Please use this identifier to cite or link to this item: https://scholarbank.nus.edu.sg/handle/10635/138503
Title: SPATIAL EVALUATION OF THE EFFECTS OF HUMAN, LIVESTOCK AND WILDLIFE SYSTEMS ON INFECTIOUS DISEASE EMERGENCE: IMPLICATIONS FOR SURVEILLANCE AND MANAGEMENT
Authors: CHIA YI HOU
Keywords: infectious disease, modelling, modeling, disease emergence
Issue Date: 12-Jan-2017
Citation: CHIA YI HOU (2017-01-12). SPATIAL EVALUATION OF THE EFFECTS OF HUMAN, LIVESTOCK AND WILDLIFE SYSTEMS ON INFECTIOUS DISEASE EMERGENCE: IMPLICATIONS FOR SURVEILLANCE AND MANAGEMENT. ScholarBank@NUS Repository.

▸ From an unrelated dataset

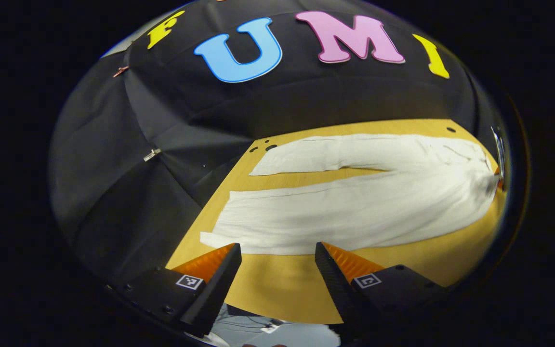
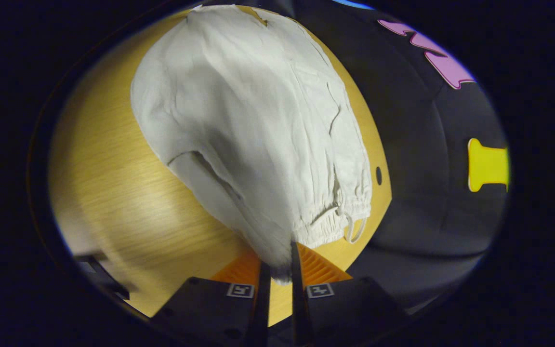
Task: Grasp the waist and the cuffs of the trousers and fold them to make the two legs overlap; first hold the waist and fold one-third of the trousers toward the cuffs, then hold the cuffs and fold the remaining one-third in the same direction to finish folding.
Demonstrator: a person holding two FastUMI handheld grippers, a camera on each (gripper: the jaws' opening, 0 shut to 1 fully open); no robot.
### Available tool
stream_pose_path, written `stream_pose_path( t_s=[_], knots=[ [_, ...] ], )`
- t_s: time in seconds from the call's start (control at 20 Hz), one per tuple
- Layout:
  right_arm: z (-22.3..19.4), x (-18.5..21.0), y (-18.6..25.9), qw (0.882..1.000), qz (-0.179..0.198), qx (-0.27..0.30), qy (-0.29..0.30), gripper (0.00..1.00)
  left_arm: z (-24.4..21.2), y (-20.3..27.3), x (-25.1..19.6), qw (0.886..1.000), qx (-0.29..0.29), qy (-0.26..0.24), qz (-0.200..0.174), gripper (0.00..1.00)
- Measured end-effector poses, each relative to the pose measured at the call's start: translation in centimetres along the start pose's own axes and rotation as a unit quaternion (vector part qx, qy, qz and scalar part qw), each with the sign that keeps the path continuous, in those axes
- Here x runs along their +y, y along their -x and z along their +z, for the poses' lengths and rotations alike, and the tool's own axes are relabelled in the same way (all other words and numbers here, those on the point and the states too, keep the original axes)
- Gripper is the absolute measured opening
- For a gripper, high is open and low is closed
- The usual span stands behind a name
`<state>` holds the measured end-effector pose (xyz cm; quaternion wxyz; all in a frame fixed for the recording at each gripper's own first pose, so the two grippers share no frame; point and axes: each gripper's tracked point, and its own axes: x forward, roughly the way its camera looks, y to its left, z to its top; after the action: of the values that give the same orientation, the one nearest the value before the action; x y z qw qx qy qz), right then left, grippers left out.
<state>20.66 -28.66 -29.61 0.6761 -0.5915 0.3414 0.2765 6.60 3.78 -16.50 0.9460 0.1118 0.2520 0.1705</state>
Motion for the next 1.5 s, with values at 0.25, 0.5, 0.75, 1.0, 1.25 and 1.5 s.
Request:
stream_pose_path(
  t_s=[0.25, 0.5, 0.75, 1.0, 1.25, 1.5],
  knots=[
    [0.0, 0.1, 0.0, 0.998, 0.063, -0.001, -0.014, 0.11, -4.7, -4.6, 6.2, 0.992, 0.051, -0.115, 0.024, 0.97],
    [0.1, 0.1, 0.0, 0.997, 0.083, -0.001, 0.006, 0.06, -8.5, -9.8, 12.9, 0.964, 0.104, -0.242, 0.025, 0.97],
    [0.0, 0.3, 0.0, 0.997, 0.077, 0.004, 0.021, 0.06, -11.0, -13.0, 15.9, 0.933, 0.149, -0.325, 0.032, 0.96],
    [0.2, 0.3, 0.0, 0.996, 0.083, 0.002, 0.036, 0.06, -7.6, -17.7, 14.8, 0.884, 0.088, -0.458, -0.025, 0.96],
    [0.0, 0.4, 0.0, 0.995, 0.081, 0.012, 0.063, 0.06, -7.2, -19.7, 12.8, 0.816, 0.074, -0.554, -0.147, 0.71],
    [-0.1, 0.4, 0.0, 0.994, 0.073, 0.019, 0.076, 0.06, -8.0, -18.7, 13.0, 0.806, 0.143, -0.536, -0.208, 0.57]
  ],
)
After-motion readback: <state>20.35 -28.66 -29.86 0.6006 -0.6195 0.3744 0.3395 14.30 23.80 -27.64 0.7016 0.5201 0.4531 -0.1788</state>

Abstract: Emergence of zoonotic infectious diseases has health, social, and economic implications for human populations. Hosts and reservoirs for zoonoses are diverse and come from different taxa. Areas of high biodiversity may be sources for new pathogens for humans. Understanding of spatial and temporal patterns of where interactions may occur between human and animal populations will give insights for surveillance and planning for eventual outbreaks. The research aims of this dissertation were to assess spatially explicit emerging infectious disease (EID) probabilities at the national level across the globe, assess emergency funding resource gaps, investigate routes for through which air travel facilitates disease transfer, and project changes in the probabilities of EID occurrence events relating to changes in livestock density in Africa through 2050. In this dissertation, modeling studies were conducted with aims to identify what socioeconomic and ecological variables may predict infectious disease emergence and how they may interact to lead to future emergence events.